What this task involves: Output all the entries below. Each must match exactly.

Exercise input:
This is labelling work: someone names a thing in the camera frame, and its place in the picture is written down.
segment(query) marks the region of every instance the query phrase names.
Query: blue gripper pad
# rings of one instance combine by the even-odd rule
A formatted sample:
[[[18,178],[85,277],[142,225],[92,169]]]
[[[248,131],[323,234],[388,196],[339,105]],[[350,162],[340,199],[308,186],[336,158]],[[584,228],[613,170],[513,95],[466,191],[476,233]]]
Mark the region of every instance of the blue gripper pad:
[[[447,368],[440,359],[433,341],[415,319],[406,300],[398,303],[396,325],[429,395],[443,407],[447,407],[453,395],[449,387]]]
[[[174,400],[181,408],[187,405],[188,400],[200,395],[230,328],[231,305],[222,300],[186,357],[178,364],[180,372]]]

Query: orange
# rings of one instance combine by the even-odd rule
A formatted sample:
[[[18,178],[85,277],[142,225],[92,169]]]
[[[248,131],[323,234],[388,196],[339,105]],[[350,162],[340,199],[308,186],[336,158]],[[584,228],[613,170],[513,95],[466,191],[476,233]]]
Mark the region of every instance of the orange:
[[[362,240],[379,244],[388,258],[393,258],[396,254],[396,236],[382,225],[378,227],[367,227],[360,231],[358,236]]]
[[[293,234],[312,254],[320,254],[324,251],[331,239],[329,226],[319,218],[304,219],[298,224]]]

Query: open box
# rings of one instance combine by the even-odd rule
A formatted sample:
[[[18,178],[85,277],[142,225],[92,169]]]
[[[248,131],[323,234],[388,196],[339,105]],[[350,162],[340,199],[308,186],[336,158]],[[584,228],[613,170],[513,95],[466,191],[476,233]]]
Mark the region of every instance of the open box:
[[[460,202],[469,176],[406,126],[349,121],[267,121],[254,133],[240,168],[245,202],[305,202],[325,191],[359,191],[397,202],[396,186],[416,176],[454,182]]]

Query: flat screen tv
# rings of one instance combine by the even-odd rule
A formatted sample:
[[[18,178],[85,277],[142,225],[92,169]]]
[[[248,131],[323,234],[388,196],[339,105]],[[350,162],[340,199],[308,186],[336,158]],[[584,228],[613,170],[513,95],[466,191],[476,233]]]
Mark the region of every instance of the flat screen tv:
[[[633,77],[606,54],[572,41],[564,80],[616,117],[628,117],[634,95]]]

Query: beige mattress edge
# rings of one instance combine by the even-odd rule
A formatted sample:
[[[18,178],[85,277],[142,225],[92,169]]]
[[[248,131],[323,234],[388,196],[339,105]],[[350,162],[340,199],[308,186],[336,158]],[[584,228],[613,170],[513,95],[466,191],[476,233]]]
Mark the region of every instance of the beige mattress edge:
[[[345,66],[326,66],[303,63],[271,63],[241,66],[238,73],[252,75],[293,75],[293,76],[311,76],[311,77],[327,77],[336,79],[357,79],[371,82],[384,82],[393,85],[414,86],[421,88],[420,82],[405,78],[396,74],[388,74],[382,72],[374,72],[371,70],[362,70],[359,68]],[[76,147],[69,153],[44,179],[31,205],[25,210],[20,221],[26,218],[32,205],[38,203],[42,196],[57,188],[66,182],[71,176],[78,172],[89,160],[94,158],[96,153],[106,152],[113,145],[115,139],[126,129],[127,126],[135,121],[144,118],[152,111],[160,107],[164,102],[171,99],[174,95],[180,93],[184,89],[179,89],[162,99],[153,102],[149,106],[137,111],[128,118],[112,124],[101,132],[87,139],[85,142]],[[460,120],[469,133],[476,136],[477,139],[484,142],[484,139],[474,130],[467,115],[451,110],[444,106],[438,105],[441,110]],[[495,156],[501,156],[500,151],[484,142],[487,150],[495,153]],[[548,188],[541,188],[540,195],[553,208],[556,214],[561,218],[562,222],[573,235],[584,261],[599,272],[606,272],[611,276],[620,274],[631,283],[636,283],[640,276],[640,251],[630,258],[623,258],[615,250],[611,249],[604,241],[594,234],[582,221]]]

Solved problem:
This is labelling work: someone names a thing in the camera frame, and its place in the picture is written down.
segment(query) marks the region of every instance the query phrase names.
Query: blue gripper pad
# rings of one instance combine by the even-odd rule
A formatted sample:
[[[18,178],[85,277],[142,225],[92,169]]]
[[[248,131],[323,234],[388,196],[339,105]],[[350,162],[340,199],[308,186],[336,158]],[[584,228],[613,170],[513,95],[466,191],[476,233]]]
Mark the region of every instance of the blue gripper pad:
[[[447,368],[440,359],[433,341],[415,319],[406,300],[398,303],[396,325],[429,395],[443,407],[447,407],[453,395],[449,387]]]
[[[174,400],[181,408],[187,405],[188,400],[200,395],[230,328],[231,305],[222,300],[186,357],[178,364],[180,372]]]

Query: orange
# rings of one instance combine by the even-odd rule
A formatted sample:
[[[18,178],[85,277],[142,225],[92,169]]]
[[[248,131],[323,234],[388,196],[339,105]],[[350,162],[340,199],[308,186],[336,158]],[[584,228],[613,170],[513,95],[466,191],[476,233]]]
Mark the region of every instance of the orange:
[[[362,240],[379,244],[388,258],[393,258],[396,254],[396,236],[382,225],[378,227],[367,227],[360,231],[358,236]]]
[[[293,234],[312,254],[320,254],[324,251],[331,239],[329,226],[319,218],[304,219],[298,224]]]

Query: open box
# rings of one instance combine by the even-odd rule
A formatted sample:
[[[18,178],[85,277],[142,225],[92,169]]]
[[[248,131],[323,234],[388,196],[339,105]],[[350,162],[340,199],[308,186],[336,158]],[[584,228],[613,170],[513,95],[466,191],[476,233]]]
Mark the region of every instance of the open box:
[[[460,202],[469,176],[406,126],[349,121],[267,121],[254,133],[240,168],[245,202],[305,202],[325,191],[359,191],[397,202],[396,186],[416,176],[454,182]]]

Query: flat screen tv
# rings of one instance combine by the even-odd rule
A formatted sample:
[[[18,178],[85,277],[142,225],[92,169]]]
[[[248,131],[323,234],[388,196],[339,105]],[[350,162],[340,199],[308,186],[336,158]],[[584,228],[613,170],[513,95],[466,191],[476,233]]]
Mark the region of every instance of the flat screen tv:
[[[633,77],[606,54],[572,41],[564,80],[616,117],[628,117],[634,95]]]

Query: beige mattress edge
# rings of one instance combine by the even-odd rule
A formatted sample:
[[[18,178],[85,277],[142,225],[92,169]]]
[[[248,131],[323,234],[388,196],[339,105]],[[350,162],[340,199],[308,186],[336,158]],[[584,228],[613,170],[513,95],[466,191],[476,233]]]
Mark the region of every instance of the beige mattress edge:
[[[345,66],[326,66],[303,63],[271,63],[241,66],[238,73],[252,75],[293,75],[293,76],[311,76],[311,77],[327,77],[336,79],[357,79],[371,82],[384,82],[393,85],[414,86],[421,88],[420,82],[405,78],[396,74],[388,74],[382,72],[374,72],[371,70],[362,70],[359,68]],[[76,147],[69,153],[44,179],[31,205],[25,210],[20,221],[26,218],[32,205],[38,203],[42,196],[57,188],[66,182],[71,176],[78,172],[89,160],[94,158],[96,153],[106,152],[113,145],[115,139],[126,129],[127,126],[135,121],[144,118],[152,111],[160,107],[164,102],[171,99],[174,95],[180,93],[184,89],[179,89],[162,99],[153,102],[149,106],[137,111],[128,118],[112,124],[101,132],[87,139],[85,142]],[[460,120],[469,133],[476,136],[477,139],[484,142],[484,139],[474,130],[467,115],[451,110],[444,106],[438,105],[441,110]],[[495,156],[501,156],[500,151],[484,142],[487,150],[495,153]],[[548,188],[541,188],[540,195],[553,208],[556,214],[561,218],[562,222],[573,235],[584,261],[599,272],[606,272],[611,276],[620,274],[631,283],[636,283],[640,276],[640,251],[630,258],[623,258],[615,250],[611,249],[604,241],[594,234],[582,221]]]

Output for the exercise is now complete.